Instructions to follow » In the entries that follow, how many lines contain "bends"? Please reply with only the number.

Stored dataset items
# # # # #
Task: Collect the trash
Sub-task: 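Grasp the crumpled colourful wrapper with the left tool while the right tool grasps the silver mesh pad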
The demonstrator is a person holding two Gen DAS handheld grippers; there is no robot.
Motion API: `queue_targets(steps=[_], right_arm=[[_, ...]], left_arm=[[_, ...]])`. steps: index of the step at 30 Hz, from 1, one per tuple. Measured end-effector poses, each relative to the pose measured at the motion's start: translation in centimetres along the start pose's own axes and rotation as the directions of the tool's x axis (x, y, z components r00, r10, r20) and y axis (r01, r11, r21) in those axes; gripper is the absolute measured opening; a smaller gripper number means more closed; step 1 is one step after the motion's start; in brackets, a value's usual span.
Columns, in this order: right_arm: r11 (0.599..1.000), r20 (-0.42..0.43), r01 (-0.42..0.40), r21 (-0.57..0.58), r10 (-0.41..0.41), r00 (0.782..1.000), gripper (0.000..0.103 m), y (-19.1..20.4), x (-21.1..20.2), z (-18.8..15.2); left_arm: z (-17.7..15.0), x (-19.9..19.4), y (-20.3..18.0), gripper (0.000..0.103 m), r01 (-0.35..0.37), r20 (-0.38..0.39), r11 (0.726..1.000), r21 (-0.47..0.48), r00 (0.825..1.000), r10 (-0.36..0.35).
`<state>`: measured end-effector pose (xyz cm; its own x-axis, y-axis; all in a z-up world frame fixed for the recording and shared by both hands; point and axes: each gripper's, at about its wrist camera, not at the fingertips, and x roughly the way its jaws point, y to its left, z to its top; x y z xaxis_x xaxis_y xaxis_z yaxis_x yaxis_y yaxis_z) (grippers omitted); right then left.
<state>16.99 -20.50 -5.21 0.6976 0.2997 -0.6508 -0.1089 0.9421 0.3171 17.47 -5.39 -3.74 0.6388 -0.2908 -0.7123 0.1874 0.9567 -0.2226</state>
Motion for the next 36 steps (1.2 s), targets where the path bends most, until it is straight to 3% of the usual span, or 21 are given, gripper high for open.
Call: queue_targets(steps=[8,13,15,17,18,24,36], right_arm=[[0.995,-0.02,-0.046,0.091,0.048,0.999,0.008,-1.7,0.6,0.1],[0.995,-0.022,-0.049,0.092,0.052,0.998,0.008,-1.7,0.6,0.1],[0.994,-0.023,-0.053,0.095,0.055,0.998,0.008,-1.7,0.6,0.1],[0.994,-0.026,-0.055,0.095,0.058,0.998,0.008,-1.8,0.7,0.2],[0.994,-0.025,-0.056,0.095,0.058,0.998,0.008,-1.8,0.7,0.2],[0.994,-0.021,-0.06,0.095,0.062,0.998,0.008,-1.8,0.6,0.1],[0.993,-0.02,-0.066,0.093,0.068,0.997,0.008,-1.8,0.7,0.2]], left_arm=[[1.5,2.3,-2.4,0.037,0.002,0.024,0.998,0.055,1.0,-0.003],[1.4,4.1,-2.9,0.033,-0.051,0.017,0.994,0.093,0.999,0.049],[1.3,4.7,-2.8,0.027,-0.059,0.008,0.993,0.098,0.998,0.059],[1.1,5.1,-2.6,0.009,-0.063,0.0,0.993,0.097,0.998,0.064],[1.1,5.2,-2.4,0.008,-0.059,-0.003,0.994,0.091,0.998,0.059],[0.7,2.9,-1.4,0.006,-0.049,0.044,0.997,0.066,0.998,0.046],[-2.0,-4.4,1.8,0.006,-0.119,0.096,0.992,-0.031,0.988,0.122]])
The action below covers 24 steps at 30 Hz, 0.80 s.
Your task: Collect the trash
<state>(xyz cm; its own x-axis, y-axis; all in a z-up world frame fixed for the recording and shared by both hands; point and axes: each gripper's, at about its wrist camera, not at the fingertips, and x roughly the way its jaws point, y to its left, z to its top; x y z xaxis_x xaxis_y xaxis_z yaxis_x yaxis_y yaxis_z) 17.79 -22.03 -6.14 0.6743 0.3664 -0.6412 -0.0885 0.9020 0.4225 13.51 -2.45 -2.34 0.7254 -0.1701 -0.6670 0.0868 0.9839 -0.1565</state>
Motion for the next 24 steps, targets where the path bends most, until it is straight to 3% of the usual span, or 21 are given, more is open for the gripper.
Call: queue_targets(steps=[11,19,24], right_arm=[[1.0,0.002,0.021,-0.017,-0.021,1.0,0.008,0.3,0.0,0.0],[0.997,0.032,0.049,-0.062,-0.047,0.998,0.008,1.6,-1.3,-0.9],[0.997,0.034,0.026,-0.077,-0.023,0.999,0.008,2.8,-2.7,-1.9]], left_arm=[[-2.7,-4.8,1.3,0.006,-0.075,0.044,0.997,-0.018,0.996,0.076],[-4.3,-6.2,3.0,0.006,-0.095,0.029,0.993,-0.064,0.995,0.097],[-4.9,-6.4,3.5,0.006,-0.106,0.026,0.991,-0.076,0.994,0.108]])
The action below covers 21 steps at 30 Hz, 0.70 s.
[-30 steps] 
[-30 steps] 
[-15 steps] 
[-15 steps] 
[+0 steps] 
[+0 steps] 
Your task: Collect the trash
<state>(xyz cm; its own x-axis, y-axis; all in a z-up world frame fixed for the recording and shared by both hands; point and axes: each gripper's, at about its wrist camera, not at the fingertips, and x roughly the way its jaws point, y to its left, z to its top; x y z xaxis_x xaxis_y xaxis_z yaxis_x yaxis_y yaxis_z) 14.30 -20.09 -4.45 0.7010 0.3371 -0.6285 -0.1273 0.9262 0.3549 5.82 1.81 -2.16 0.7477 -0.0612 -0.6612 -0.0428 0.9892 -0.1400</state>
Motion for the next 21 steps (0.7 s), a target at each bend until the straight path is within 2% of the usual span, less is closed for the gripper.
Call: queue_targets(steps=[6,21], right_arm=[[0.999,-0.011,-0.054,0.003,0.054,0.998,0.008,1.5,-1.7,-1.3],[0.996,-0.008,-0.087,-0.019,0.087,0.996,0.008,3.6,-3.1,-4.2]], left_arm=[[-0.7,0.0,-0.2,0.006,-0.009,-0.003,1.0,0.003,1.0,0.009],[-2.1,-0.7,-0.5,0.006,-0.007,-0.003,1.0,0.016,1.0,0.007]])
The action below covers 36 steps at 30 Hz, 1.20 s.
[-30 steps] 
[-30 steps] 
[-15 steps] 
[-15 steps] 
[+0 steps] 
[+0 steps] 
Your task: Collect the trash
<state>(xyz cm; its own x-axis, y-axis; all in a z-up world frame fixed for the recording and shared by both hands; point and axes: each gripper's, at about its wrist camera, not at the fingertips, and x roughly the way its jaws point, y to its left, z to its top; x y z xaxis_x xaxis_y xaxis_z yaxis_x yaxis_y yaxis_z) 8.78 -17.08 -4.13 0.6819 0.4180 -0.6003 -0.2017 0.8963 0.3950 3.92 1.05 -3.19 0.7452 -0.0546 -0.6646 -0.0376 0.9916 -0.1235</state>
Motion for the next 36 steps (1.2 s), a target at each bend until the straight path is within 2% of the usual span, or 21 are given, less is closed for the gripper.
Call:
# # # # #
Answer for this exercise » 2